Two things to notice:

  • X-Idempotency-Key: gh-run-<id>. GitHub fires workflow_run.completed reliably-but-not-uniquely; the workflow_run id is stable, so a replay is a no-op at kyma's catalog boundary. See Idempotency and coercion.
  • The non-predicate fields nest under attributes. They're real data; they're just not what you filter on, so they belong in dynamic.

Querying it

Latest failures across all repos:

kql
github_runs
| where _timestamp > ago(1h)
| where conclusion == "failure"
| project _timestamp, repo, workflow, attributes["branch"], attributes["url"]
| order by _timestamp desc
| take 20

Failure rate by workflow over the last day:

kql
github_runs
| where _timestamp > ago(24h)
| summarize
    total = count(),
    failed = countif(conclusion == "failure")
  by workflow
| extend rate = todouble(failed) / todouble(total)
| order by rate desc
| take 10

(countif may not exist in your KQL build yet — fall back to count(case when conclusion == "failure" then 1 else null end) in SQL, or filter then count in two passes in KQL. Check /reference/kql-functions for the current list.)

What you should see

The latest-failures query, on a healthy weekday:

_timestamprepoworkflowbranchurl (truncated)
2026-05-03T14:32:11Zshaked/enginecifeat/xgithub.com/shaked/engine/actions…
2026-05-03T14:18:04Zshaked/webdeploy-stagemaingithub.com/shaked/web/actions/…
2026-05-03T13:51:59Zshaked/enginebench-nightlymaingithub.com/shaked/engine/actions…

Variations

  • Webhook receiver instead: point GitHub's webhook delivery at a small server that translates the payload to the same NDJSON shape.
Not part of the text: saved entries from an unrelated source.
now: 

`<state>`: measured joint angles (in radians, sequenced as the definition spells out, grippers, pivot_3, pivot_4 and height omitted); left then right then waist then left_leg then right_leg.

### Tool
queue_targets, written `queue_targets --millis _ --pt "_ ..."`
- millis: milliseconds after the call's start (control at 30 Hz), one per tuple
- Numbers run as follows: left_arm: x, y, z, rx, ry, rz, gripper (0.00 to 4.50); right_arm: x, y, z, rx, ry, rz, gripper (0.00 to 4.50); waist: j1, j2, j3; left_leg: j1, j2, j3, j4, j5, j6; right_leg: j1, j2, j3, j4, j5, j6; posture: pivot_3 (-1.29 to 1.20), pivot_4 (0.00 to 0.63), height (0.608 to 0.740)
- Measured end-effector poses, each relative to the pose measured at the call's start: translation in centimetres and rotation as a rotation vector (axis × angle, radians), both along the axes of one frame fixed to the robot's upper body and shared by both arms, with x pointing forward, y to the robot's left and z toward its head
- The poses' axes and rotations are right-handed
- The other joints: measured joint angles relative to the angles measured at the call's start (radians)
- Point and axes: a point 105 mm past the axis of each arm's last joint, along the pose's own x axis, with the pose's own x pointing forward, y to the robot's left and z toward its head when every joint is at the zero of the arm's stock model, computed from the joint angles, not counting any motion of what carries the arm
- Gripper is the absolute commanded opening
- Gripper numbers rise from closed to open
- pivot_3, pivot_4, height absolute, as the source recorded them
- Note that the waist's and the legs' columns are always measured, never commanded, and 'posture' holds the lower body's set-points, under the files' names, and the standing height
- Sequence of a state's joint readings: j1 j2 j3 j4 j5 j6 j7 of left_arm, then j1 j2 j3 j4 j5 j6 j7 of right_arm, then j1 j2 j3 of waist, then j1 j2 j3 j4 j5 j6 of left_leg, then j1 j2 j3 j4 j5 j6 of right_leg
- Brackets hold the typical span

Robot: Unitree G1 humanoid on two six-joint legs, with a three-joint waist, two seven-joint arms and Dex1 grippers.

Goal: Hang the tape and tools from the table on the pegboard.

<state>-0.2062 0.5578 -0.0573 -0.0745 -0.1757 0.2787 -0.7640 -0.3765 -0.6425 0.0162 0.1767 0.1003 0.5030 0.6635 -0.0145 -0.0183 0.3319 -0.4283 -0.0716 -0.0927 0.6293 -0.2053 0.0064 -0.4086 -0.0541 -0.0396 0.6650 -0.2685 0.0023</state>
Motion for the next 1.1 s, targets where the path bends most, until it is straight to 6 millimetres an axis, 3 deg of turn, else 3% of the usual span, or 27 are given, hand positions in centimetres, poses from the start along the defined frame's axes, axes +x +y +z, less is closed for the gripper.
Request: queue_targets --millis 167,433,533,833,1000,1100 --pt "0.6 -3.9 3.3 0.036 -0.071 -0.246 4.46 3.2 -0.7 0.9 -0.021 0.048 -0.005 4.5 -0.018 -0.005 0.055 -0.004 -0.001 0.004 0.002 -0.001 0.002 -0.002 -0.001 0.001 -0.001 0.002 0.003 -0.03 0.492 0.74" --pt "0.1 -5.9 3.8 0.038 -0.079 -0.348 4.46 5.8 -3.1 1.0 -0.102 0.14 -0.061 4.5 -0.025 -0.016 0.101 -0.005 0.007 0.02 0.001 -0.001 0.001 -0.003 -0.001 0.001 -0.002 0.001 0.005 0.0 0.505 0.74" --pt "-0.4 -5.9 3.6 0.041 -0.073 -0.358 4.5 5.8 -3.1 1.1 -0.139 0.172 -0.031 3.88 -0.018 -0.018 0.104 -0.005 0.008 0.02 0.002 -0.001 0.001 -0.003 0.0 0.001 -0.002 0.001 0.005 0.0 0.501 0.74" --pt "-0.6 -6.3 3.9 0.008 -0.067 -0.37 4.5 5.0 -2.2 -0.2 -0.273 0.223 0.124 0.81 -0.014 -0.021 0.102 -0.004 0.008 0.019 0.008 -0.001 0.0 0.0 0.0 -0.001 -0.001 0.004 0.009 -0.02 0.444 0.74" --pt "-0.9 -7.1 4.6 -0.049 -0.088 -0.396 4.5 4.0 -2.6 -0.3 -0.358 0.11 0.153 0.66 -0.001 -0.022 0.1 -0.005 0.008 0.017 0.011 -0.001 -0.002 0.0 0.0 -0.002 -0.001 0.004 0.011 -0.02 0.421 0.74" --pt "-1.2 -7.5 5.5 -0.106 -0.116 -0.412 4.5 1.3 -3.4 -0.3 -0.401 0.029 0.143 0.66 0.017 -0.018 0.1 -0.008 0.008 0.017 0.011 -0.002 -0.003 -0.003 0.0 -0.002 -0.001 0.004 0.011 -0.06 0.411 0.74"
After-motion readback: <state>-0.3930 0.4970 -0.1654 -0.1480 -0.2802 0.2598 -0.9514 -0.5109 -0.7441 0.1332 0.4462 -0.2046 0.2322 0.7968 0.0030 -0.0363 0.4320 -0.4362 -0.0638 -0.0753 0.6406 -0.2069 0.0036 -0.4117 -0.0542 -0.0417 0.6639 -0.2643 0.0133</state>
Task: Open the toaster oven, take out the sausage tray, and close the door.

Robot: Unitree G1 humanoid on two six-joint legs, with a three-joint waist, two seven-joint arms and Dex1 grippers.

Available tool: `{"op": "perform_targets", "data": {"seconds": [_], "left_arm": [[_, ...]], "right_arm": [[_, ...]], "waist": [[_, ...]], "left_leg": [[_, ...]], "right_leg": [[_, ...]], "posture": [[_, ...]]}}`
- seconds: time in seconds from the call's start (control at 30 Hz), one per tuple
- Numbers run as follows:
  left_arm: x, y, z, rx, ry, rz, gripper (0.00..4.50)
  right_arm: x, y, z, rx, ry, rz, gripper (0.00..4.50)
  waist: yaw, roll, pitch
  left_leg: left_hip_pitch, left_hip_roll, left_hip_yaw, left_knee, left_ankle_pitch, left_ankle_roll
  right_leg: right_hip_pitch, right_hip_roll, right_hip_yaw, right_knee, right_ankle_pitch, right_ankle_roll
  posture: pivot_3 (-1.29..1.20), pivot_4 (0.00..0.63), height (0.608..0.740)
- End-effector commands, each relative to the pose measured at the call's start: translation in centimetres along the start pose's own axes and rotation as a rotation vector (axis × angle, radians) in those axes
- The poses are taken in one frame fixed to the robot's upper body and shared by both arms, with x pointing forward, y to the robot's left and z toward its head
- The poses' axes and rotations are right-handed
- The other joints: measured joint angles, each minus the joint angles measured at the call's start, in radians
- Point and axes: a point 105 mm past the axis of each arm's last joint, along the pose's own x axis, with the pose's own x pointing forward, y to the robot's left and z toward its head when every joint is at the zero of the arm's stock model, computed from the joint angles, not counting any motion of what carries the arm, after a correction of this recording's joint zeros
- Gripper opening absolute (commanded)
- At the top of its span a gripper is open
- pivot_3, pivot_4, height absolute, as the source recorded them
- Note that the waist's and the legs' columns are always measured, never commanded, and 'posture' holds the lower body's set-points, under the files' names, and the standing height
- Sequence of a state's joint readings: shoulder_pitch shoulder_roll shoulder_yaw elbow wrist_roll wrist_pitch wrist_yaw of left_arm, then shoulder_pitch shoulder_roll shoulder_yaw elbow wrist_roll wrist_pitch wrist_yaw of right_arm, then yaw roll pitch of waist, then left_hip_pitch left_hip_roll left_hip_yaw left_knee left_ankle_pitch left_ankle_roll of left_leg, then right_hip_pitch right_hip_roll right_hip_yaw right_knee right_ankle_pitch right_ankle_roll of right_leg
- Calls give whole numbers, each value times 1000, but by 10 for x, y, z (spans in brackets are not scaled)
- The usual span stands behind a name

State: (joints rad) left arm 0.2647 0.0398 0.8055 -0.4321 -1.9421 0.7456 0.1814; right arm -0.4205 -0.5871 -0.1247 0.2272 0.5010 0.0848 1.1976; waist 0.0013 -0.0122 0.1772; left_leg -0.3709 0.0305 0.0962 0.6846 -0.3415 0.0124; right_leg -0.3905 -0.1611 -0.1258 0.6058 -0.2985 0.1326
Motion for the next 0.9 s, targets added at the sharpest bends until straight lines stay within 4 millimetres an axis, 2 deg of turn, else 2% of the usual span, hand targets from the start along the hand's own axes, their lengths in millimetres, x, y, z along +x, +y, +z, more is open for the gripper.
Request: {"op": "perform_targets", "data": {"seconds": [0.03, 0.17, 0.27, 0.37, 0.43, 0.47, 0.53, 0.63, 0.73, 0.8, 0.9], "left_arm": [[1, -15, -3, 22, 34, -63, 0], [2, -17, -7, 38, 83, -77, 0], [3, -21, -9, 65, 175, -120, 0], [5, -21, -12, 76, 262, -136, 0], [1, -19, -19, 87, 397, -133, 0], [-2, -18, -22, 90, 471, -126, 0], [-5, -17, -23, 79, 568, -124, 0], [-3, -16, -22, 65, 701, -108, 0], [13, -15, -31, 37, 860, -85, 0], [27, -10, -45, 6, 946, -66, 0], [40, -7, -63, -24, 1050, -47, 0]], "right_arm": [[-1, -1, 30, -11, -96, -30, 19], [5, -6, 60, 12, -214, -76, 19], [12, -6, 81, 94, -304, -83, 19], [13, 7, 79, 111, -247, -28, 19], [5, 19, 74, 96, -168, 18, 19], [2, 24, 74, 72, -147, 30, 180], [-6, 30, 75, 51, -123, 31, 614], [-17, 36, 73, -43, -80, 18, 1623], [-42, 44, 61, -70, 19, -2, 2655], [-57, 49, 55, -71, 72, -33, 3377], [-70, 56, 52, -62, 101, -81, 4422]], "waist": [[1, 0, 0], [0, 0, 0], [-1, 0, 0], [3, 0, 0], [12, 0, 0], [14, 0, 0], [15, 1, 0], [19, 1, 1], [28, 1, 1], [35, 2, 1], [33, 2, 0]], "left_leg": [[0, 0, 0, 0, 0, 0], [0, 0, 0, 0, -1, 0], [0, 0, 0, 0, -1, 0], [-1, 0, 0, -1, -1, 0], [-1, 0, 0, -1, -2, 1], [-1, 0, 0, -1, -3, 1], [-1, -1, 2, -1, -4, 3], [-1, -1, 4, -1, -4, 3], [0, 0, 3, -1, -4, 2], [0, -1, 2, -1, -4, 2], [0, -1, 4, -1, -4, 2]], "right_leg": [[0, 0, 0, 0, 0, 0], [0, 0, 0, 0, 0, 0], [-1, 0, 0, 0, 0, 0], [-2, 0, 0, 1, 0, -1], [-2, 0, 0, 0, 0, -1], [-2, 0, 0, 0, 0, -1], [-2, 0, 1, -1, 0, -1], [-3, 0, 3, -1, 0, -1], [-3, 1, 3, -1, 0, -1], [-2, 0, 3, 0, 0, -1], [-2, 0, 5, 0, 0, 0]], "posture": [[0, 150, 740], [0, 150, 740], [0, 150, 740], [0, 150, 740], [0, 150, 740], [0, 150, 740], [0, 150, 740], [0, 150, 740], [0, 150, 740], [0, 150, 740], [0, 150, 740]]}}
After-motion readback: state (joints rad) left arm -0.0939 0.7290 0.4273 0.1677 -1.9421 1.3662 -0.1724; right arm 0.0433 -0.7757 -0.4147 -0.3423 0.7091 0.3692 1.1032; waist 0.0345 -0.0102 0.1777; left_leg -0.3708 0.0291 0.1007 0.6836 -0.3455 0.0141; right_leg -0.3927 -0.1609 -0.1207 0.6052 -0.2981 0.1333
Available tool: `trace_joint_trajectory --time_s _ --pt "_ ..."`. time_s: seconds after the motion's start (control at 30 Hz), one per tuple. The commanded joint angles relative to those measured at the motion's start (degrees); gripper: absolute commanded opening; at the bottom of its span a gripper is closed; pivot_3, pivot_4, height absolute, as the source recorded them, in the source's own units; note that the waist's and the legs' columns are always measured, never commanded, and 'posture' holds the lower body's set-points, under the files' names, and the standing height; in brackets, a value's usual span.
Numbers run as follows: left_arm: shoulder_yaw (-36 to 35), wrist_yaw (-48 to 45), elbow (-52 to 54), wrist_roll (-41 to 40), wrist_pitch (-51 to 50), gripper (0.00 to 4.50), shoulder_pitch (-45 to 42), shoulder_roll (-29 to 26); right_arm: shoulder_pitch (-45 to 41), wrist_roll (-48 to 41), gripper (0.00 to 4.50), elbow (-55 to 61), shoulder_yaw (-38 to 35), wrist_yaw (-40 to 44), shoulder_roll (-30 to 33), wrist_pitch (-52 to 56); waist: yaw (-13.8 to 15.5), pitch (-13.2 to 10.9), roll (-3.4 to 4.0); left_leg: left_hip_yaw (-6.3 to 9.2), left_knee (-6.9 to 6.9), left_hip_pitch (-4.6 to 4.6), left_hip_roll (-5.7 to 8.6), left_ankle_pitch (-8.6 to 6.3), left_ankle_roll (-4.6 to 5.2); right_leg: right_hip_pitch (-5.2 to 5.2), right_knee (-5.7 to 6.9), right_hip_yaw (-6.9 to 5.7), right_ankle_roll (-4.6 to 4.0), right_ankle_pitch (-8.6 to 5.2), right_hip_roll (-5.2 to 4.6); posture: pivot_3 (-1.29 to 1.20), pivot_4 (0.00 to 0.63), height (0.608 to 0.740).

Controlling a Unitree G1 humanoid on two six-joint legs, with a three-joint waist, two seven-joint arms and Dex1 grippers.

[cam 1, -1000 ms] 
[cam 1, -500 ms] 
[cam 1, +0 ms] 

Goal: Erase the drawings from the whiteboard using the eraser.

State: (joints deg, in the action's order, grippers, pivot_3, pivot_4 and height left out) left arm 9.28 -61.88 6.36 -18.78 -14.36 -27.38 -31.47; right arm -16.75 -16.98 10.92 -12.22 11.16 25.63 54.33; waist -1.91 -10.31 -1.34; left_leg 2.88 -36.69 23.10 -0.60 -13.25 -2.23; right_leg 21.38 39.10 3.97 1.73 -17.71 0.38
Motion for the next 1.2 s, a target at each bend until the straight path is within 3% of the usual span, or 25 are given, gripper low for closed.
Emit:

Same idempotency story — webhook delivery id as the key.
  • Different source: Stripe events, deploy logs, CI test summaries. Same shape: typed columns for predicates, dynamic for everything else, time-bounded queries. The recipe is the recipe.
  • Promote a dynamic field: if you find yourself running where attributes["branch"] == "main" constantly, promote branch to a typed column. See Dynamic and vectors.
  • Compute a metric on ingest: if you want a derived field at write time (length of body, hash of payload), compute it in your sender. kyma ingest doesn't run user code; expressivity belongs upstream.